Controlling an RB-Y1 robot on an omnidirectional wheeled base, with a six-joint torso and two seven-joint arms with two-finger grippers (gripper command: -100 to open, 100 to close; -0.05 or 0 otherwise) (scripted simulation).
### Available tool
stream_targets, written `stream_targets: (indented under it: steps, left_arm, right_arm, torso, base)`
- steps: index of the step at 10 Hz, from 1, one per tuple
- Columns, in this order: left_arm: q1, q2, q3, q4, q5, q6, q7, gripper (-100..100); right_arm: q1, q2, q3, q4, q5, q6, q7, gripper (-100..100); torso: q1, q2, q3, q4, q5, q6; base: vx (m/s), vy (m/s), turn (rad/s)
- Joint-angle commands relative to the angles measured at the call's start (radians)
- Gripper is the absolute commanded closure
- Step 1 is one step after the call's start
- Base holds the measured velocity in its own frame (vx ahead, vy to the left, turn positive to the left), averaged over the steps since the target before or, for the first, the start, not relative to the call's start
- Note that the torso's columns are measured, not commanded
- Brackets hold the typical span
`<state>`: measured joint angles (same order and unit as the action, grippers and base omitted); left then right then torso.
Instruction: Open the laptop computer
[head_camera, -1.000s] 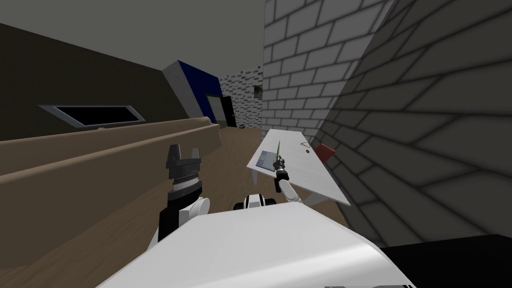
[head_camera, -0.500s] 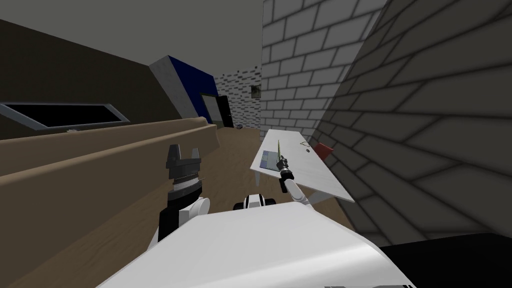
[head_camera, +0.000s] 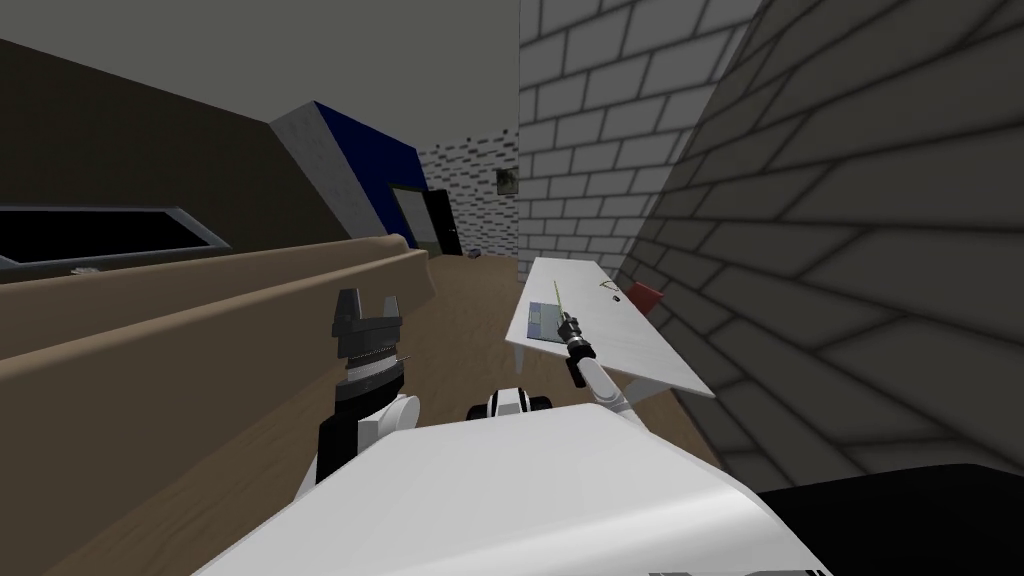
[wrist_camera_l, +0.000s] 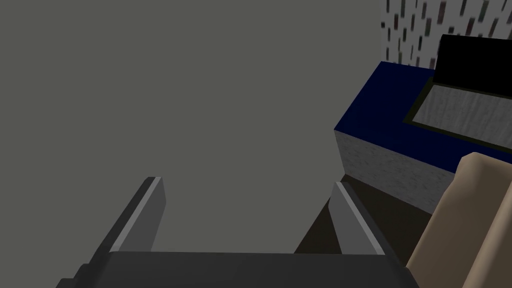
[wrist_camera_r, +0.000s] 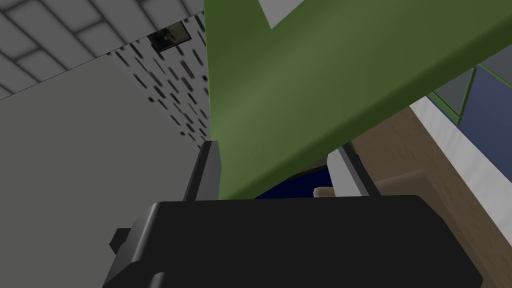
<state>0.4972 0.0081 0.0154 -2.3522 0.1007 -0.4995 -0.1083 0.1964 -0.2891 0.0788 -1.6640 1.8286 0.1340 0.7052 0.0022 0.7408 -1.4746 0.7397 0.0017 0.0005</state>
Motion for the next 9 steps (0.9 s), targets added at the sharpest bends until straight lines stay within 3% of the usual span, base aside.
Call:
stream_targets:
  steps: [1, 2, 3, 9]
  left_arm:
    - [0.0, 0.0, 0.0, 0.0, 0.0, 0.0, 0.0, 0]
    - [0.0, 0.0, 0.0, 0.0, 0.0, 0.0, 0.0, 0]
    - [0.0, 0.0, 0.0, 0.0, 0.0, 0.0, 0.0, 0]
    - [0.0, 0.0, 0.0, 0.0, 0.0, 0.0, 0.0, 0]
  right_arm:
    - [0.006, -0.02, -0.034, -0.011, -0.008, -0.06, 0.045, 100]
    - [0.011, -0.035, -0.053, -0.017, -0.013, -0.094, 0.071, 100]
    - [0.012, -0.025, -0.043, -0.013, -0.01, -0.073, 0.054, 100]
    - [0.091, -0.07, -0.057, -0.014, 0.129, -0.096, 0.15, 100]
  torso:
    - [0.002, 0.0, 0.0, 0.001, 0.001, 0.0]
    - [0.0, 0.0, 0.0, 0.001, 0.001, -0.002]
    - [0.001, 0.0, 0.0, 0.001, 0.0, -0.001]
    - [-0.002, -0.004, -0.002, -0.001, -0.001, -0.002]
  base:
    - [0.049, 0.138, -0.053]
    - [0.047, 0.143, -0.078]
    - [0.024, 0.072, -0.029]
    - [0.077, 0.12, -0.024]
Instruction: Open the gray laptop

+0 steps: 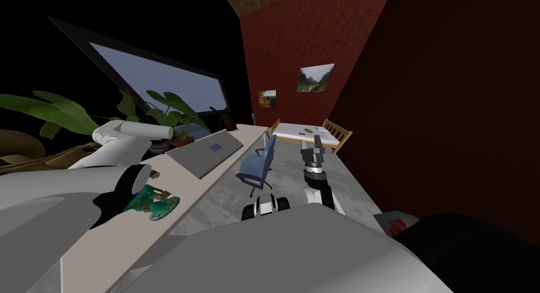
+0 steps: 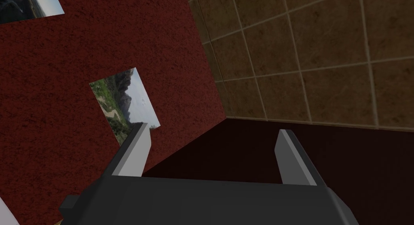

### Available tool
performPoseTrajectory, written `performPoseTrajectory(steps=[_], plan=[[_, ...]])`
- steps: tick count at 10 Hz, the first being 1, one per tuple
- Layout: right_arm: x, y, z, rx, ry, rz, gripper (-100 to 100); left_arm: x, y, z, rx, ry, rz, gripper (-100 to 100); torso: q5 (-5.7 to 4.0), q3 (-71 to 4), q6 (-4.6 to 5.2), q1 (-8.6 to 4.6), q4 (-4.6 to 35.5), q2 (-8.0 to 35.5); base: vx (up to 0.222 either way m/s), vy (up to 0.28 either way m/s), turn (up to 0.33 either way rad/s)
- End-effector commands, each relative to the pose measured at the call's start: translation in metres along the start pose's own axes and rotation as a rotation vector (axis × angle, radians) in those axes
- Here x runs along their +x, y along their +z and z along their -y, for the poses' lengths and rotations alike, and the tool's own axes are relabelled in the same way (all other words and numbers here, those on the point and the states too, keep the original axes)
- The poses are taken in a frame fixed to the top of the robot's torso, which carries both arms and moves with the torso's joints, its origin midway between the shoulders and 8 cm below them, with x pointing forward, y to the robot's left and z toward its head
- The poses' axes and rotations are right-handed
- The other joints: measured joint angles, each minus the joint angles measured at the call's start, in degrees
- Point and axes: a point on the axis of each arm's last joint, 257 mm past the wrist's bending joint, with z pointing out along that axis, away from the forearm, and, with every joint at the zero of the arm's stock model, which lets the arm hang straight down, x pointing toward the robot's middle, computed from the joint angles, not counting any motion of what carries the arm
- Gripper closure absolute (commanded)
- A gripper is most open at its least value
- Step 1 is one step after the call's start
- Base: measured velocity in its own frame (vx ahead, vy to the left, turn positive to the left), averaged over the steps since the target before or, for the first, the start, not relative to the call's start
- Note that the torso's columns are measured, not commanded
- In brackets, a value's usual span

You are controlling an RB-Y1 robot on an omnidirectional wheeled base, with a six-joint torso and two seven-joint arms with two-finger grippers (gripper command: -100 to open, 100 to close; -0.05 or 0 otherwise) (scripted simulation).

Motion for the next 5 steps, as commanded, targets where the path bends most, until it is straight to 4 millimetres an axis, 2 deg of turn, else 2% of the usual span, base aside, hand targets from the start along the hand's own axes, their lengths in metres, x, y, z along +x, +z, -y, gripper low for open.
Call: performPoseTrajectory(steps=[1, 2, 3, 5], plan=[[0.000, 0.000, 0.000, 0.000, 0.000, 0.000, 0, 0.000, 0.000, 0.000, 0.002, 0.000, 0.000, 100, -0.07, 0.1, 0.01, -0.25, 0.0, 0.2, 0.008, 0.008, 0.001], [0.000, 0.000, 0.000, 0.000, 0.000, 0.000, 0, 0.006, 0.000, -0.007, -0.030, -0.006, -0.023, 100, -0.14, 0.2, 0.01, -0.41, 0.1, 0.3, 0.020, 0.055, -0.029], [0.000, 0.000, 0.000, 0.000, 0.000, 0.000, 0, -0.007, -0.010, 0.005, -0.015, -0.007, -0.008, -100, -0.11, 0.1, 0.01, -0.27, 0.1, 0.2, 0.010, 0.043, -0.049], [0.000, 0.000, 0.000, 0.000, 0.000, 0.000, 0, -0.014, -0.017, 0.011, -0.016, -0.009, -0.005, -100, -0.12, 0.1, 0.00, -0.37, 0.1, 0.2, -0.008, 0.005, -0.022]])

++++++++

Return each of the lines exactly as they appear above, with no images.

Written reply
Controlling an RB-Y1 robot on an omnidirectional wheeled base, with a six-joint torso and two seven-joint arms with two-finger grippers (gripper command: -100 to open, 100 to close; -0.05 or 0 otherwise) (scripted simulation).
### Available tool
stream_targets, written `stream_targets: (indented under it: steps, left_arm, right_arm, torso, base)`
- steps: index of the step at 10 Hz, from 1, one per tuple
- Columns, in this order: left_arm: q1, q2, q3, q4, q5, q6, q7, gripper (-100..100); right_arm: q1, q2, q3, q4, q5, q6, q7, gripper (-100..100); torso: q1, q2, q3, q4, q5, q6; base: vx (m/s), vy (m/s), turn (rad/s)
- Joint-angle commands relative to the angles measured at the call's start (radians)
- Gripper is the absolute commanded closure
- Step 1 is one step after the call's start
- Base holds the measured velocity in its own frame (vx ahead, vy to the left, turn positive to the left), averaged over the steps since the target before or, for the first, the start, not relative to the call's start
- Note that the torso's columns are measured, not commanded
- Brackets hold the typical span
`<state>`: measured joint angles (same order and unit as the action, grippers and base omitted); left then right then torso.
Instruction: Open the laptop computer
[head_camera, -1.000s] 
[head_camera, -0.500s] 
[head_camera, +0.000s] 
[wrist_camera_l, +0.000s] 
[wrist_camera_r, +0.000s] 
<state>0.4972 0.0081 0.0154 -2.3522 0.1007 -0.4995 -0.1083 0.1964 -0.2891 0.0788 -1.6640 1.8286 0.1340 0.7052 0.0022 0.7408 -1.4746 0.7397 0.0017 0.0005</state>
Motion for the next 9 steps (0.9 s), targets added at the sharpest bends until straight lines stay within 3% of the usual span, base aside.
Call:
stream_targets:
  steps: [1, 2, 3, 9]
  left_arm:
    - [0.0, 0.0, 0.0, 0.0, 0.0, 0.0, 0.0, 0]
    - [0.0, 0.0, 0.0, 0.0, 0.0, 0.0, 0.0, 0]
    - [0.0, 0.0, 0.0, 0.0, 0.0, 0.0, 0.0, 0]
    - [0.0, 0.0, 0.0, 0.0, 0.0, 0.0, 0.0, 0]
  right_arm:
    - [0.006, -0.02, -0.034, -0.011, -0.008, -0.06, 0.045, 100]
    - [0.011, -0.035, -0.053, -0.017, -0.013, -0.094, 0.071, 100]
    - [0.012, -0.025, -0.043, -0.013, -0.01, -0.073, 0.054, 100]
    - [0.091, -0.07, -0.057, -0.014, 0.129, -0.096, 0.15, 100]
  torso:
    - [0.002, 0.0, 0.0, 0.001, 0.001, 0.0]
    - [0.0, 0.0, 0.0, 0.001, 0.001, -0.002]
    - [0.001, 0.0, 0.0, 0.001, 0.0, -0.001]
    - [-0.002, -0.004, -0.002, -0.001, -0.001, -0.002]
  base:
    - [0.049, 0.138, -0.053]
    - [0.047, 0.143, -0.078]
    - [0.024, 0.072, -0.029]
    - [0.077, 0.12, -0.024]
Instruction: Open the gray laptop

+0 steps: 
+0 steps: 

### Available tool
performPoseTrajectory, written `performPoseTrajectory(steps=[_], plan=[[_, ...]])`
- steps: tick count at 10 Hz, the first being 1, one per tuple
- Layout: right_arm: x, y, z, rx, ry, rz, gripper (-100 to 100); left_arm: x, y, z, rx, ry, rz, gripper (-100 to 100); torso: q5 (-5.7 to 4.0), q3 (-71 to 4), q6 (-4.6 to 5.2), q1 (-8.6 to 4.6), q4 (-4.6 to 35.5), q2 (-8.0 to 35.5); base: vx (up to 0.222 either way m/s), vy (up to 0.28 either way m/s), turn (up to 0.33 either way rad/s)
- End-effector commands, each relative to the pose measured at the call's start: translation in metres along the start pose's own axes and rotation as a rotation vector (axis × angle, radians) in those axes
- Here x runs along their +x, y along their +z and z along their -y, for the poses' lengths and rotations alike, and the tool's own axes are relabelled in the same way (all other words and numbers here, those on the point and the states too, keep the original axes)
- The poses are taken in a frame fixed to the top of the robot's torso, which carries both arms and moves with the torso's joints, its origin midway between the shoulders and 8 cm below them, with x pointing forward, y to the robot's left and z toward its head
- The poses' axes and rotations are right-handed
- The other joints: measured joint angles, each minus the joint angles measured at the call's start, in degrees
- Point and axes: a point on the axis of each arm's last joint, 257 mm past the wrist's bending joint, with z pointing out along that axis, away from the forearm, and, with every joint at the zero of the arm's stock model, which lets the arm hang straight down, x pointing toward the robot's middle, computed from the joint angles, not counting any motion of what carries the arm
- Gripper closure absolute (commanded)
- A gripper is most open at its least value
- Step 1 is one step after the call's start
- Base: measured velocity in its own frame (vx ahead, vy to the left, turn positive to the left), averaged over the steps since the target before or, for the first, the start, not relative to the call's start
- Note that the torso's columns are measured, not commanded
- In brackets, a value's usual span

You are controlling an RB-Y1 robot on an omnidirectional wheeled base, with a six-joint torso and two seven-joint arms with two-finger grippers (gripper command: -100 to open, 100 to close; -0.05 or 0 otherwise) (scripted simulation).

Motion for the next 5 steps, as commanded, targets where the path bends most, until it is straight to 4 millimetres an axis, 2 deg of turn, else 2% of the usual span, base aside, hand targets from the start along the hand's own axes, their lengths in metres, x, y, z along +x, +z, -y, gripper low for open.
Call: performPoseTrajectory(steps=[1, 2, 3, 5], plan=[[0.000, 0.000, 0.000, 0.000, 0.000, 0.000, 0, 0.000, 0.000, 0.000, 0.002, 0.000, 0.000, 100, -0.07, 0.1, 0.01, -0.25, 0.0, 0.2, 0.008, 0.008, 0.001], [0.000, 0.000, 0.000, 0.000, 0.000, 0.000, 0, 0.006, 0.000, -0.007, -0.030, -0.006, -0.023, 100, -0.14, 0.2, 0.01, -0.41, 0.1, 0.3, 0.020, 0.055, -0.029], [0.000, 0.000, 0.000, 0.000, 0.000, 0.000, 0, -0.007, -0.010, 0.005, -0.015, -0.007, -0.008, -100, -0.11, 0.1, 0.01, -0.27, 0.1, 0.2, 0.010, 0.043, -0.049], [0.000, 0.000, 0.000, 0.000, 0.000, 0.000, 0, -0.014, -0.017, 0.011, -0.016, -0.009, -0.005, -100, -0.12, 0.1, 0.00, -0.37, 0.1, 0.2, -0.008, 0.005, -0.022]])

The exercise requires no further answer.